Wallace Rice on Chicago Stars

From a 1928 letter by Wallace Rice to a Mr. Ettleson:

To return to the six-pointed stars in the Chicago municipal flag. By the terms of the competition under the rules laid down by the Chicago Flag Commission in 1917, the use of religious symbols, which included the cross, the star and crescent, and the two triangles, one reversed and superimposed, was barred, for obvious reasons. [1] The five-pointed star, symbol of a soverign State, was also considered out of place, for reasons which I hope have been made equally obvious here. Chicago is a city.

After more than four hundred designs had been made by me, I finally struck upon such a six-pointed star as had never appeared in any flag before, peculiarly and singularly a Chicago star, made by a Chicagoan for his greatly loved city, by an American in the tenth generation in this country, whose ancestors had fought against Great Britain, for the most American of American cities.
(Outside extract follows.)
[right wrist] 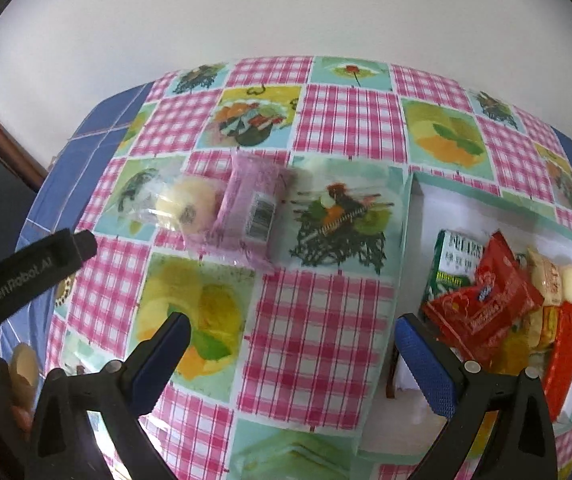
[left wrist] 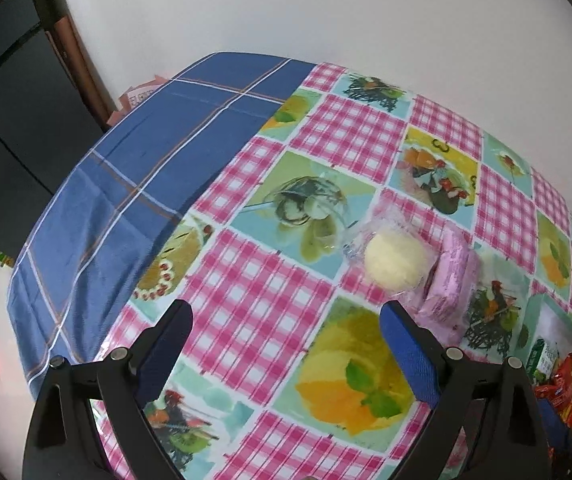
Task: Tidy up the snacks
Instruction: 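Move both grippers back over the pink packet and clear-wrapped bun, then grasp the pink barcode packet with the right gripper while the left grasps the clear-wrapped bun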
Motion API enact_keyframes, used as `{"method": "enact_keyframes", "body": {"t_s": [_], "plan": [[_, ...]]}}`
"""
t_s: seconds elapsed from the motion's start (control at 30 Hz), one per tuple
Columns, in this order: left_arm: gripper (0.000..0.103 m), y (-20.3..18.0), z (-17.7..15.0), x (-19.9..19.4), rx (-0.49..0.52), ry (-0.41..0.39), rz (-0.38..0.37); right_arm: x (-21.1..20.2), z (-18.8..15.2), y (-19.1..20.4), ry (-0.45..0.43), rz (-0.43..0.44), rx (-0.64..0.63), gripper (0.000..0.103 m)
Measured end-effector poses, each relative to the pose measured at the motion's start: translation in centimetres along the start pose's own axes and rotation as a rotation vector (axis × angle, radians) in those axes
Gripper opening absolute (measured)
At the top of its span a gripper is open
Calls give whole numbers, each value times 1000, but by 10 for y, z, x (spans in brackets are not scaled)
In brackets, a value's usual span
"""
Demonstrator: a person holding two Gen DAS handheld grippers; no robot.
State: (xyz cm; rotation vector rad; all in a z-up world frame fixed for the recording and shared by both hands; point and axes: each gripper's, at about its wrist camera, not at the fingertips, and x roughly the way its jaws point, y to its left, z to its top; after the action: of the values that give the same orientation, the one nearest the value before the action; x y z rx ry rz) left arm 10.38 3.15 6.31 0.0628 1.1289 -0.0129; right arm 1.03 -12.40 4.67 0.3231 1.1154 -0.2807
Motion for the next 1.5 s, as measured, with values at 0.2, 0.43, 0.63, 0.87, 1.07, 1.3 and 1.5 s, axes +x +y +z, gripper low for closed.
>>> {"method": "enact_keyframes", "body": {"t_s": [0.2,0.43,0.63,0.87,1.07,1.3,1.5], "plan": [[95,-15,7,9,29,9,-64,2,15,-4,-43,33,17,103],[95,-26,21,25,26,24,-116,20,30,-7,-49,60,48,103],[95,-31,29,38,36,29,-145,43,41,3,-44,69,30,100],[95,-40,33,53,64,47,-170,66,47,11,-42,65,21,91],[95,-50,35,67,97,53,-170,78,50,15,-48,75,20,84],[91,-59,34,76,139,46,-164,87,53,12,-48,83,35,61],[86,-61,34,75,148,35,-176,91,51,10,-35,86,43,46]]}}
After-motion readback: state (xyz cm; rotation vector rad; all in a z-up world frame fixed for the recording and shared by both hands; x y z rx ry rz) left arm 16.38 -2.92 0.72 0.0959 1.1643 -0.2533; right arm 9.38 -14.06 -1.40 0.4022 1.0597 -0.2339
It differs from all other stars in use in European heraldry and in State and National flags and coats-of-arms, and is specifically for and of Chicago and nowhere else on earth because its points are straight and not like the usual heraldric etioile curved like flames, and because these points subtend an angle of only thirty degrees, instead of the sixty degrees subtended in the star made by superimposing a triangle.

  1. According my copy of the rules, on file at the Chicago Public Library’s municipal reference collection, no rule specifically bars religious imagery.